== Material to process ==
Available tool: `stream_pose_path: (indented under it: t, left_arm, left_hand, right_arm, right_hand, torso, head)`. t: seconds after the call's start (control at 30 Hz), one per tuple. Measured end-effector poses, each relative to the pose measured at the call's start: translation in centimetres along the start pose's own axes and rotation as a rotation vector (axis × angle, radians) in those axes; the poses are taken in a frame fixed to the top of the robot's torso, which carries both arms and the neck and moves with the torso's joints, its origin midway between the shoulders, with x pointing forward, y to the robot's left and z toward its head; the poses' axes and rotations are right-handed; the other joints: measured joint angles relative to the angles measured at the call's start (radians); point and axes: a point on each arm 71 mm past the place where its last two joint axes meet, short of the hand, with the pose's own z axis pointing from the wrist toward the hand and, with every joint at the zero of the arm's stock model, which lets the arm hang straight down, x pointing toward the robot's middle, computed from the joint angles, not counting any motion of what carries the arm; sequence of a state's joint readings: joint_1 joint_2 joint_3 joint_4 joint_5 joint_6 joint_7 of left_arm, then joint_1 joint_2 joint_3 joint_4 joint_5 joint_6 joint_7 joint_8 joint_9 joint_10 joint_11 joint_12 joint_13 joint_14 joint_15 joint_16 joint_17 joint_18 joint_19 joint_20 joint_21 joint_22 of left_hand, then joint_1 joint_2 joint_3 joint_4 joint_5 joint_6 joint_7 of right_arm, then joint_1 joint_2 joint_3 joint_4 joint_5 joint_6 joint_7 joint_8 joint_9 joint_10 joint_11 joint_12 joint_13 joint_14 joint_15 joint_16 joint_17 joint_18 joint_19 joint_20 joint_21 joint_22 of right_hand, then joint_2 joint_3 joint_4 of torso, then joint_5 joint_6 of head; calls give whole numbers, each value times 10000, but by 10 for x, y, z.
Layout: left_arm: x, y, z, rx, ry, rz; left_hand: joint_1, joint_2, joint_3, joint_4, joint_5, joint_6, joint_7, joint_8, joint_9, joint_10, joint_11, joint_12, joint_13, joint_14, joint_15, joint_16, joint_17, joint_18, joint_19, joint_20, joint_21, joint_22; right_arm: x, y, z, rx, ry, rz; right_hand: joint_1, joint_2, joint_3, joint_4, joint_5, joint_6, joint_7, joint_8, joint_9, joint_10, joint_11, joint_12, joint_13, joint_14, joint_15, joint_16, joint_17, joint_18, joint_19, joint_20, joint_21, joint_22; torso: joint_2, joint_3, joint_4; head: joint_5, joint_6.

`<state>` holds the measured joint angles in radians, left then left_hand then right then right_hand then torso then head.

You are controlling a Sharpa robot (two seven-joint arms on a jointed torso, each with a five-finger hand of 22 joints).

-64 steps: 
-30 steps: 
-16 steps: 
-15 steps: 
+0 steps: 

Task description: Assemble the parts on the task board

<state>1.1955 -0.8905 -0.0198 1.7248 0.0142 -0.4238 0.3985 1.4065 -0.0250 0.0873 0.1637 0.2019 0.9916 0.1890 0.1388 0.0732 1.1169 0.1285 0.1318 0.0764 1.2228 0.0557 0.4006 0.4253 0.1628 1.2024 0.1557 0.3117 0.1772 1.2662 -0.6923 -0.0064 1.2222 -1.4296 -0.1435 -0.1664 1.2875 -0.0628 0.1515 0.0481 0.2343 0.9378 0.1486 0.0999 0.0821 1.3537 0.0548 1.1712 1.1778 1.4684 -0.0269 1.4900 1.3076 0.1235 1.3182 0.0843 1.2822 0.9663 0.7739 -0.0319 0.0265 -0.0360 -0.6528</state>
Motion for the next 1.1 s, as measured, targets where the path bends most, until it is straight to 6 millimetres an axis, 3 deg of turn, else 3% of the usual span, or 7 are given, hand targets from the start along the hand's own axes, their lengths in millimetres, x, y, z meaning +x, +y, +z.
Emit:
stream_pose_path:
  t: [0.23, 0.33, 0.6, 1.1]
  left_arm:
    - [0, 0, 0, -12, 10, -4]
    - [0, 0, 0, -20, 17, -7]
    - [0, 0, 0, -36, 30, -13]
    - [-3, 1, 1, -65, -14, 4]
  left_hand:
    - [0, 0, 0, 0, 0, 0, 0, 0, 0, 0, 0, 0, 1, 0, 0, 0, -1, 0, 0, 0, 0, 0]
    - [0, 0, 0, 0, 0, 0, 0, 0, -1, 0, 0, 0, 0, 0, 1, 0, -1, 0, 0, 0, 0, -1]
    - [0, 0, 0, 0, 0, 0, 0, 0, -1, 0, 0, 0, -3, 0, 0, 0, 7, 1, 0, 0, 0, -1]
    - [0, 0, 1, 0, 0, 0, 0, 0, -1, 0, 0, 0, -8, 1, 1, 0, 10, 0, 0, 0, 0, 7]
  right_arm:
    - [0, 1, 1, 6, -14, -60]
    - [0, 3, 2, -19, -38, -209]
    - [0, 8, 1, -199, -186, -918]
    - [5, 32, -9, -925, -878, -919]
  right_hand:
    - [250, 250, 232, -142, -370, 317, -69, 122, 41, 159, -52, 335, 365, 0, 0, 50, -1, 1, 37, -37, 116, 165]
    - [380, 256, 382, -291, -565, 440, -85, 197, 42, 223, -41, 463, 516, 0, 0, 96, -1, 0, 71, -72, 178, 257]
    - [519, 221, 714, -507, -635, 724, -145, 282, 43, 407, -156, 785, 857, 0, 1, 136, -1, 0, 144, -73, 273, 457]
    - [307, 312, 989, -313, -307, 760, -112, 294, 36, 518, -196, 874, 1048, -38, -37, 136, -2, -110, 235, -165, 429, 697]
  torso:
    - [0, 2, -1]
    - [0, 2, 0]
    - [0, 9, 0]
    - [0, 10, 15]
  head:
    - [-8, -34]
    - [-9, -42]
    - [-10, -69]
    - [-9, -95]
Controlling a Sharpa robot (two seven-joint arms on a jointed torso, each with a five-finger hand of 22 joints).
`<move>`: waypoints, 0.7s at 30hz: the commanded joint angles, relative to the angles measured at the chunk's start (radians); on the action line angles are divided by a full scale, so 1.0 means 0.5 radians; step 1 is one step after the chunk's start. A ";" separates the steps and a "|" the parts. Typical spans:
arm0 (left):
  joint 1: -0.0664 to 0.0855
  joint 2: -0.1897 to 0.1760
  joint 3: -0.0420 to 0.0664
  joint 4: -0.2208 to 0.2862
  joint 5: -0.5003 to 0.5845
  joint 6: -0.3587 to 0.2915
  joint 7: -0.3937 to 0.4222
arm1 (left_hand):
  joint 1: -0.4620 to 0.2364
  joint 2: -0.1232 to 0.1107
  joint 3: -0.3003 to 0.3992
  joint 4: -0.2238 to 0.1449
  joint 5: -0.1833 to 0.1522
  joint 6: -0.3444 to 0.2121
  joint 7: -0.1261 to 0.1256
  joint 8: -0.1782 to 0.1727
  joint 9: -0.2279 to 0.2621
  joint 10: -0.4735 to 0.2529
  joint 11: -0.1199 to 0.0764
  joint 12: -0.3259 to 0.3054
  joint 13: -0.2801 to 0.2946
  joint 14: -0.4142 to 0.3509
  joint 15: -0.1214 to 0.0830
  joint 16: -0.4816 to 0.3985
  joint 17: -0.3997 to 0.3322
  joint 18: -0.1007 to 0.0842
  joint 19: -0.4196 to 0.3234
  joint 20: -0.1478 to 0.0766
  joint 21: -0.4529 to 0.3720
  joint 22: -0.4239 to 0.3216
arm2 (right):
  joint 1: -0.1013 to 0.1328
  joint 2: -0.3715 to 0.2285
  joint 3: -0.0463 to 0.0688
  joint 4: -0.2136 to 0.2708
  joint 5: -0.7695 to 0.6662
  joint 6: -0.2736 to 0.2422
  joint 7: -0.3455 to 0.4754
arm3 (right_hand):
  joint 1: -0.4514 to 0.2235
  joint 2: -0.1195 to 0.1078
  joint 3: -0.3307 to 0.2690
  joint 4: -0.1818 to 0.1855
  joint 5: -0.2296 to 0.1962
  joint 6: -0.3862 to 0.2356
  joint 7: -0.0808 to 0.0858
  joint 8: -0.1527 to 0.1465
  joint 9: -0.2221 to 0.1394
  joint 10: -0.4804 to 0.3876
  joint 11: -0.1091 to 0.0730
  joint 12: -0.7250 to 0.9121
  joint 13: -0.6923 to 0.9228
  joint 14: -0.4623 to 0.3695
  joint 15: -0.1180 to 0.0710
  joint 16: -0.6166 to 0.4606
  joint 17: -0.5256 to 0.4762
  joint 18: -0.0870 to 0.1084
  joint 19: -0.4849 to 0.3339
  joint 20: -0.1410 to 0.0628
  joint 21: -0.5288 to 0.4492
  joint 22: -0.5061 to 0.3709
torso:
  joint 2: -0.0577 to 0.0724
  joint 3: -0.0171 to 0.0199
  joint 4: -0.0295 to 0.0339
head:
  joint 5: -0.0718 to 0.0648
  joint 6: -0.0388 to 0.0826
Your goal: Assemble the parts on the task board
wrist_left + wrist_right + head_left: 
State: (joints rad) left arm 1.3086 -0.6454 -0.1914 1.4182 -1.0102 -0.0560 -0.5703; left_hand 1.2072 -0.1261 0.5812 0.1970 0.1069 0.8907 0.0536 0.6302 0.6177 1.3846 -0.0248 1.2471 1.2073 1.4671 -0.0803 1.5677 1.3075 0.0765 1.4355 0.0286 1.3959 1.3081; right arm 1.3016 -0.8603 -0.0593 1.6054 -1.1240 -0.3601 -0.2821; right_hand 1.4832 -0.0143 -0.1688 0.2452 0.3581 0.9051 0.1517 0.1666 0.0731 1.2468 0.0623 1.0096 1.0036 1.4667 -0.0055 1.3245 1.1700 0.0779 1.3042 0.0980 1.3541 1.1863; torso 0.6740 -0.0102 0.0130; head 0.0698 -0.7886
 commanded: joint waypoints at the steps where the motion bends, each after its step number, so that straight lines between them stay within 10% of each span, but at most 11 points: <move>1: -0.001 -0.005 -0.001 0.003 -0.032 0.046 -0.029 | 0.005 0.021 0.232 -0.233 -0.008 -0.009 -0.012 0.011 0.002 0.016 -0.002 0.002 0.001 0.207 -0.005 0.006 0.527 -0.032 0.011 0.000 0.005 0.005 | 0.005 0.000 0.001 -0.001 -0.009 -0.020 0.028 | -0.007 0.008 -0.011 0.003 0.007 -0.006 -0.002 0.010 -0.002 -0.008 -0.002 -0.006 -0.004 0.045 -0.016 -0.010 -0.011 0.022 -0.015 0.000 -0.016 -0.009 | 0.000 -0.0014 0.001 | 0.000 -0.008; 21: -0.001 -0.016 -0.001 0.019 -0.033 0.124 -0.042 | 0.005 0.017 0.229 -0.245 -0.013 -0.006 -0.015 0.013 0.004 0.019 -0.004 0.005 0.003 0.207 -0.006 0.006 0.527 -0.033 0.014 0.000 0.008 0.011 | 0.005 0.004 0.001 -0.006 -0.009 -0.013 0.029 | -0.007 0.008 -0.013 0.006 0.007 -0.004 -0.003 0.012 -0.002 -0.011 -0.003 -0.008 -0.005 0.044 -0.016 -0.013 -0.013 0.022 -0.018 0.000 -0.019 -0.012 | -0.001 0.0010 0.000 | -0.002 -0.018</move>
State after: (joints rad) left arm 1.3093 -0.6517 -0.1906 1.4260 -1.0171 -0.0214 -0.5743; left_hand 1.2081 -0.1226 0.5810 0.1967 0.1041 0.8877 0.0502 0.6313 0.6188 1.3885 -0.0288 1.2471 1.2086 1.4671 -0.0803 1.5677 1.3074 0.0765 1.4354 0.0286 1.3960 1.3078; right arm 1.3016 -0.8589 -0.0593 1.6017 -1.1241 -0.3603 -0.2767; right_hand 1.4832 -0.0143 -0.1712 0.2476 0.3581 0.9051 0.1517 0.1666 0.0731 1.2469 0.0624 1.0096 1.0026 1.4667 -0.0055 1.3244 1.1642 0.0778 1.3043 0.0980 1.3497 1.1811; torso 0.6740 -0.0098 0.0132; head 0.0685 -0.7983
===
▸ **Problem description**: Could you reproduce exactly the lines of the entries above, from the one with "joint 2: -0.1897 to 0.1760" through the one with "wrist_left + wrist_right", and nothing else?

▸ **Answer to this problem**:
  joint 2: -0.1897 to 0.1760
  joint 3: -0.0420 to 0.0664
  joint 4: -0.2208 to 0.2862
  joint 5: -0.5003 to 0.5845
  joint 6: -0.3587 to 0.2915
  joint 7: -0.3937 to 0.4222
arm1 (left_hand):
  joint 1: -0.4620 to 0.2364
  joint 2: -0.1232 to 0.1107
  joint 3: -0.3003 to 0.3992
  joint 4: -0.2238 to 0.1449
  joint 5: -0.1833 to 0.1522
  joint 6: -0.3444 to 0.2121
  joint 7: -0.1261 to 0.1256
  joint 8: -0.1782 to 0.1727
  joint 9: -0.2279 to 0.2621
  joint 10: -0.4735 to 0.2529
  joint 11: -0.1199 to 0.0764
  joint 12: -0.3259 to 0.3054
  joint 13: -0.2801 to 0.2946
  joint 14: -0.4142 to 0.3509
  joint 15: -0.1214 to 0.0830
  joint 16: -0.4816 to 0.3985
  joint 17: -0.3997 to 0.3322
  joint 18: -0.1007 to 0.0842
  joint 19: -0.4196 to 0.3234
  joint 20: -0.1478 to 0.0766
  joint 21: -0.4529 to 0.3720
  joint 22: -0.4239 to 0.3216
arm2 (right):
  joint 1: -0.1013 to 0.1328
  joint 2: -0.3715 to 0.2285
  joint 3: -0.0463 to 0.0688
  joint 4: -0.2136 to 0.2708
  joint 5: -0.7695 to 0.6662
  joint 6: -0.2736 to 0.2422
  joint 7: -0.3455 to 0.4754
arm3 (right_hand):
  joint 1: -0.4514 to 0.2235
  joint 2: -0.1195 to 0.1078
  joint 3: -0.3307 to 0.2690
  joint 4: -0.1818 to 0.1855
  joint 5: -0.2296 to 0.1962
  joint 6: -0.3862 to 0.2356
  joint 7: -0.0808 to 0.0858
  joint 8: -0.1527 to 0.1465
  joint 9: -0.2221 to 0.1394
  joint 10: -0.4804 to 0.3876
  joint 11: -0.1091 to 0.0730
  joint 12: -0.7250 to 0.9121
  joint 13: -0.6923 to 0.9228
  joint 14: -0.4623 to 0.3695
  joint 15: -0.1180 to 0.0710
  joint 16: -0.6166 to 0.4606
  joint 17: -0.5256 to 0.4762
  joint 18: -0.0870 to 0.1084
  joint 19: -0.4849 to 0.3339
  joint 20: -0.1410 to 0.0628
  joint 21: -0.5288 to 0.4492
  joint 22: -0.5061 to 0.3709
torso:
  joint 2: -0.0577 to 0.0724
  joint 3: -0.0171 to 0.0199
  joint 4: -0.0295 to 0.0339
head:
  joint 5: -0.0718 to 0.0648
  joint 6: -0.0388 to 0.0826
Your goal: Assemble the parts on the task board
wrist_left + wrist_right + head_left: 

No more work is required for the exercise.